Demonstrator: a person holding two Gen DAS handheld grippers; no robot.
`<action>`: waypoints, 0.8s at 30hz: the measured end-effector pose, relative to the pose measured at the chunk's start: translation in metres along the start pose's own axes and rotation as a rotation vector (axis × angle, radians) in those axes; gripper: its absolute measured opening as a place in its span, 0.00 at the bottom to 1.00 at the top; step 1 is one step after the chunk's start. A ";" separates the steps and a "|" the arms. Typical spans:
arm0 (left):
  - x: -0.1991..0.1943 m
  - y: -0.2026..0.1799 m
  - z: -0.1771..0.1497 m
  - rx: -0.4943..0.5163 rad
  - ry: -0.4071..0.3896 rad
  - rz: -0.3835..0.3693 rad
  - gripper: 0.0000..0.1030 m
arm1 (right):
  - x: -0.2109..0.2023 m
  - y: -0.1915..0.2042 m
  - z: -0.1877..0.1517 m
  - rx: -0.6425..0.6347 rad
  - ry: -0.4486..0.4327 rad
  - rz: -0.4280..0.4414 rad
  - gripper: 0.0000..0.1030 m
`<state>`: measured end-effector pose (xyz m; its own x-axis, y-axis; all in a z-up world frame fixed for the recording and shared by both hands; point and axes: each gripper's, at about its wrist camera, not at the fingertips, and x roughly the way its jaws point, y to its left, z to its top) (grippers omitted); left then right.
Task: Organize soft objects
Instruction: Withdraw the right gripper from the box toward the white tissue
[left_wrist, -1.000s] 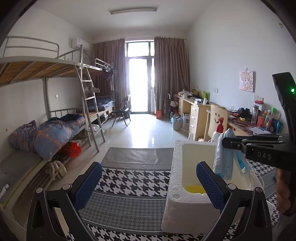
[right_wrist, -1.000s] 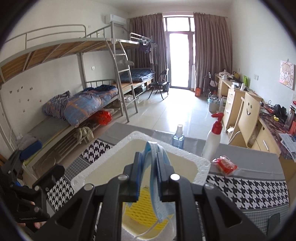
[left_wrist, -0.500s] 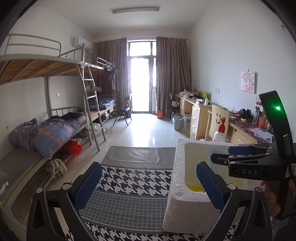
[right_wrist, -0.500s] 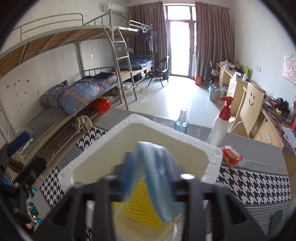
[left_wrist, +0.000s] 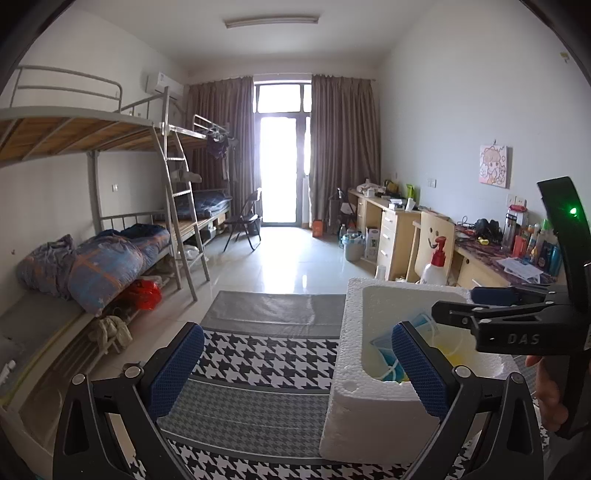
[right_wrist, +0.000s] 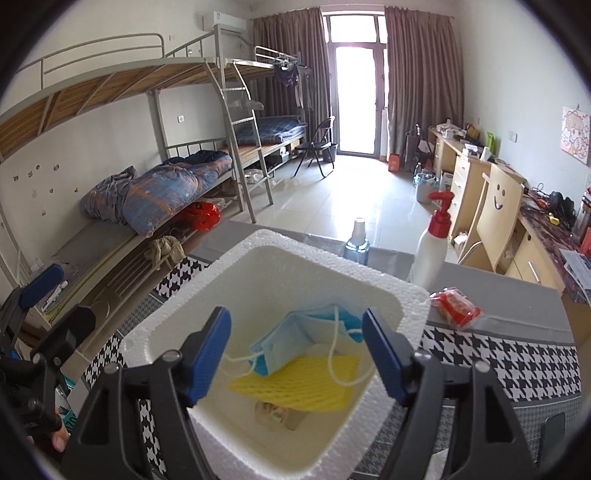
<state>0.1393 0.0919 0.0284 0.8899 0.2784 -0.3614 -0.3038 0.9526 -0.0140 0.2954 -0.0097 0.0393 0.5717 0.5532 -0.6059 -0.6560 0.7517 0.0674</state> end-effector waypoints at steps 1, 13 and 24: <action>-0.001 -0.001 0.000 0.000 -0.002 -0.002 0.99 | -0.003 -0.001 0.000 0.007 -0.006 0.004 0.79; -0.015 -0.013 -0.001 0.020 -0.015 -0.028 0.99 | -0.038 -0.002 -0.008 0.015 -0.081 0.010 0.86; -0.030 -0.026 0.001 0.055 -0.047 -0.058 0.99 | -0.060 -0.014 -0.022 0.048 -0.123 -0.033 0.86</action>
<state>0.1205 0.0583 0.0403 0.9208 0.2268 -0.3174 -0.2332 0.9722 0.0182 0.2596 -0.0617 0.0578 0.6506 0.5656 -0.5069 -0.6134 0.7848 0.0884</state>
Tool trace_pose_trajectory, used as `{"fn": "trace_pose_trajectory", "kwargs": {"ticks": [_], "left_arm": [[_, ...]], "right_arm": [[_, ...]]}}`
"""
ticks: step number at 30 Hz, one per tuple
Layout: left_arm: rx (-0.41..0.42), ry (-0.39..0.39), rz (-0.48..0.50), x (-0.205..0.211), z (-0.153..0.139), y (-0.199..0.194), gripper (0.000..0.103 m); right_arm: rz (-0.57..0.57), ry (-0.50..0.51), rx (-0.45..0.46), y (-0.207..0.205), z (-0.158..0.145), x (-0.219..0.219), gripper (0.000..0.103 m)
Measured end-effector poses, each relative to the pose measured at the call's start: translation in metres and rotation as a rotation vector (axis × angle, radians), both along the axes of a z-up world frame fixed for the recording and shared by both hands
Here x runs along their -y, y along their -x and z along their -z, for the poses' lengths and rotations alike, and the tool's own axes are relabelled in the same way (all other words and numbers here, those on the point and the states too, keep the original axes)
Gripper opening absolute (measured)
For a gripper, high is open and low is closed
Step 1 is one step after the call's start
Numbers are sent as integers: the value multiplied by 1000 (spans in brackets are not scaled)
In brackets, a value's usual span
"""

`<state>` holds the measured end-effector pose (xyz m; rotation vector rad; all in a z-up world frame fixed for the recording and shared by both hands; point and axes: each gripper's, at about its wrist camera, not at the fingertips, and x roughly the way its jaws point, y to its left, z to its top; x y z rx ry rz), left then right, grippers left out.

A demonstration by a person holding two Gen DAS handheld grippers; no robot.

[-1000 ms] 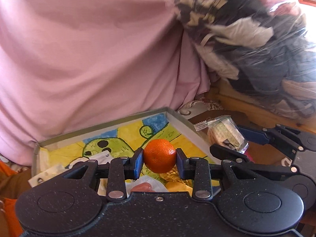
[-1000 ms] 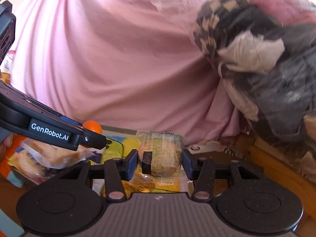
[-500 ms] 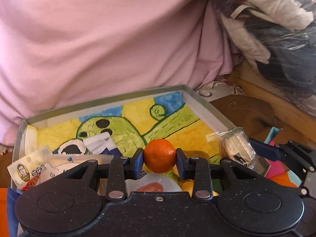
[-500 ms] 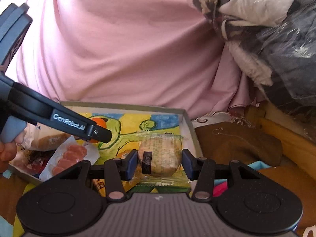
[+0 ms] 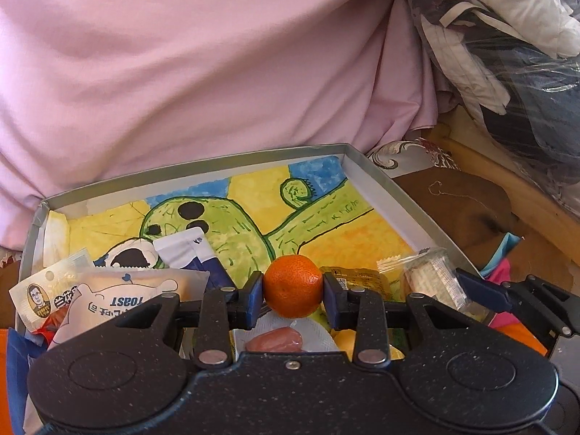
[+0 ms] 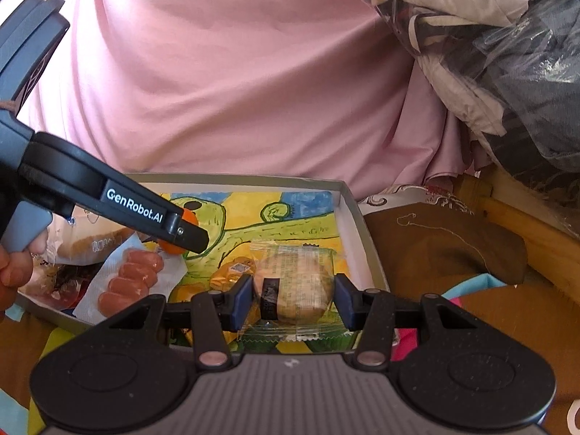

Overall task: Organize snacks
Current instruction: 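Open both tools to drop the orange and rice cake into the tray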

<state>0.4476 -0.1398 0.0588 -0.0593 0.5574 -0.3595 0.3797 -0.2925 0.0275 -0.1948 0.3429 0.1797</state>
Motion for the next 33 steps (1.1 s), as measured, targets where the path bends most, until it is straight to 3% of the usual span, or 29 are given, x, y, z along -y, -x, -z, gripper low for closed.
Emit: {"fn": "trace_pose_trajectory", "kwargs": {"ticks": [14,19,26,33], "left_arm": [[-10,-4,-4,2,-1,-1,38],[-13,12,-20,2,-5,0,55],[10,40,-53,-1,-13,8,84],[24,54,-99,-11,-26,18,99]], "right_arm": [[22,-24,-20,0,2,3,54],[30,-46,-8,1,1,7,57],[32,-65,28,10,-7,12,78],[46,-119,79,24,-19,16,97]]}}
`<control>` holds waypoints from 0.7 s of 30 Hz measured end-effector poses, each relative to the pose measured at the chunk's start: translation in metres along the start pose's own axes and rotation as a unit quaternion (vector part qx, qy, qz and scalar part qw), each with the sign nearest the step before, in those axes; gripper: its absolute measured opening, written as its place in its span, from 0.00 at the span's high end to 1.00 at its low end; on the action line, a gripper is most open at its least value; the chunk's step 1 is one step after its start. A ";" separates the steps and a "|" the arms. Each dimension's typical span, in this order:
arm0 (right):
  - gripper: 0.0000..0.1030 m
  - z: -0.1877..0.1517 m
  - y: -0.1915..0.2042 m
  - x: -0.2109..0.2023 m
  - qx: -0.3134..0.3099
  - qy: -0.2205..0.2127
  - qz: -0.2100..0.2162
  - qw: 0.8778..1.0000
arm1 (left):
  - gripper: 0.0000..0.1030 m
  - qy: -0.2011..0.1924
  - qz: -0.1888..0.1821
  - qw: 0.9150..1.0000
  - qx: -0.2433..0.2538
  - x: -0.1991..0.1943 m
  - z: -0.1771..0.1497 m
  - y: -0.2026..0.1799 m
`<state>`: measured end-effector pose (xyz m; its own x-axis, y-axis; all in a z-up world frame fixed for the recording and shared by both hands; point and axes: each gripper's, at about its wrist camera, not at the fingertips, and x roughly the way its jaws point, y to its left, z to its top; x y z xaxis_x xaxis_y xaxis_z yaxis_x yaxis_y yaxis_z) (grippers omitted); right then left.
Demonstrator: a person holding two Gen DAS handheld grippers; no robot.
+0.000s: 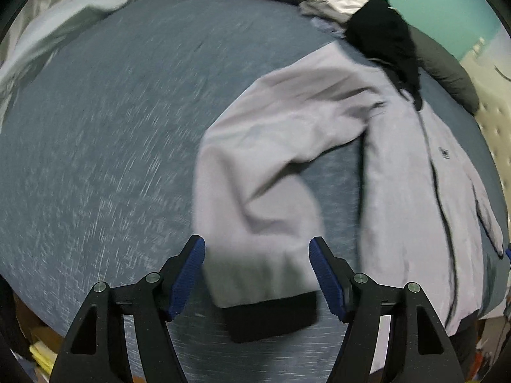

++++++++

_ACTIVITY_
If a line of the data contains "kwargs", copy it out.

_EXPECTED OUTPUT_
Tool trace_pose_trajectory, used as `{"fn": "trace_pose_trajectory", "kwargs": {"ticks": [_], "left_arm": [[_, ...]], "right_arm": [[_, ...]]}}`
Emit: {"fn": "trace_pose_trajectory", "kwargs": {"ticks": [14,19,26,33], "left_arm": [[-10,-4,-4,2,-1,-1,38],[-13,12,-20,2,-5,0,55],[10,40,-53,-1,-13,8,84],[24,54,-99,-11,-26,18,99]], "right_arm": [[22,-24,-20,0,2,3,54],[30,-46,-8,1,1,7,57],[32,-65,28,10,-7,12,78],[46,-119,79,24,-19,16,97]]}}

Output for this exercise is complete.